VIL ACUSACIÓN CONTRA RAUL CASTRO Y CUBA

   

Por Gustavo Espinoza M.

Finalmente, el 20 de mayo el Departamento de Justicia de los Estudios Unidos formalizó una vil acusación que se venía promoviendo desde hacía algunas semanas y a partir de la cual se pretende hoy iniciar una supuesta acción judicial contra el segundo gran líder histórico de la Revolución Cubana, el Comandante Raúl Castro Ruz.

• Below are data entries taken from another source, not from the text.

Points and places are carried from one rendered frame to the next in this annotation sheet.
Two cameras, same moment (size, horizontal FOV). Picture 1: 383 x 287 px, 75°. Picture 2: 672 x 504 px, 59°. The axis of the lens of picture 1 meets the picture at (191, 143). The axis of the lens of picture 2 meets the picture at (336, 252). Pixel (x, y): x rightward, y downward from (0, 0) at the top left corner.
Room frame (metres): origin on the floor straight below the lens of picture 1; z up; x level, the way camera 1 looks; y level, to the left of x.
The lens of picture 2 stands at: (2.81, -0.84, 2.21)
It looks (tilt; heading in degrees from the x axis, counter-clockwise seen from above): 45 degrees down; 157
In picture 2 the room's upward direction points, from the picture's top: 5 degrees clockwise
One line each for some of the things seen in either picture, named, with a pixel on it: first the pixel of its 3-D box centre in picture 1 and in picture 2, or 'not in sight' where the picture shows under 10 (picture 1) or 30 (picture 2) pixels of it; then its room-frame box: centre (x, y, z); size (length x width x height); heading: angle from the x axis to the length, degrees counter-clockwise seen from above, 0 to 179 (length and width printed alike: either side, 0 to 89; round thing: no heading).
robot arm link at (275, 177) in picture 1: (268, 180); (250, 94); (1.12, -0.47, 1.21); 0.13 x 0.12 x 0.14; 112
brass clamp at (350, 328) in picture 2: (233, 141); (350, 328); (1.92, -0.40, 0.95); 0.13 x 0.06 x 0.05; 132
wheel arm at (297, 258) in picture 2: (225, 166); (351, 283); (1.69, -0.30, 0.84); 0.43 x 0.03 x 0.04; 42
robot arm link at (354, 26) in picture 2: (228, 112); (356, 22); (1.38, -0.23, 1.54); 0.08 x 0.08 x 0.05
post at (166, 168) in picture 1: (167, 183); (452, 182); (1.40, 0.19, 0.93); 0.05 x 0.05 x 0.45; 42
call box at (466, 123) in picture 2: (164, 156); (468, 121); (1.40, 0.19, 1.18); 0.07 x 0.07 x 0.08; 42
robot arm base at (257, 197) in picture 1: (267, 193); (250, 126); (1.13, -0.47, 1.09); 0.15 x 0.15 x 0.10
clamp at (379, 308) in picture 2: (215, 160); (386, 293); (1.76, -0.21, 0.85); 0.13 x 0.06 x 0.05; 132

La iniciativa, que tiene como fuente y base la política criminal que el gobierno de los Estados Unidos de Norteamérica aplica contra Cuba con el propósito de destruir la Patria de José Martí y quebrar y demoler a su pueblo; se sustenta en una distorsión canallesca de la historia.

Se remonta, en efecto, a hechos ocurridos en febrero de 1996 cuando dos naves aéreas piratas enviadas por las organizaciones terroristas que operan desde el Estado de la Florida, en territorio Yanqui, violaron abiertamente el espacio aéreo cubano para lanzar proclamas contra Cuba, su gobierno y su pueblo alentando acciones sediciosas impulsadas por los servicios secretos de los Estados Unidos.   

Como se infirmó al mundo en esa circunstancia, esas dos naves tripuladas por conocidos agentes anticubanos fueron detectadas y derribadas por la defensa antiaérea cubana después de que fueran advertidas de su ilegal presencia y conminadas a abandonar el espacio aéreo de un país soberano.

 Ante su retirada negativa a actuar en función de los protocolos internacionales que regentan los vuelos y garantizan el respeto al espacio aéreo de los Estados, ambas naves fueron derribadas.

En su momento, el tema fue ampliamente conocido y difundido ya que formaba parte de las operaciones que los grupos disidentes que operan en Miami, realizaban en ese entonces para agredir a Cuba, a su pueblo y a su Revolución Socialista.

Cualquier país -incluyendo ciertamente los Estados Unidos de Norteamérica- habría actuado en esa circunstancia de igual manera: hubiera derribado a  naves desconocidas que se negaban a identificarse, violaban el espacio aéreo del país y ejecutaban acciones hostiles.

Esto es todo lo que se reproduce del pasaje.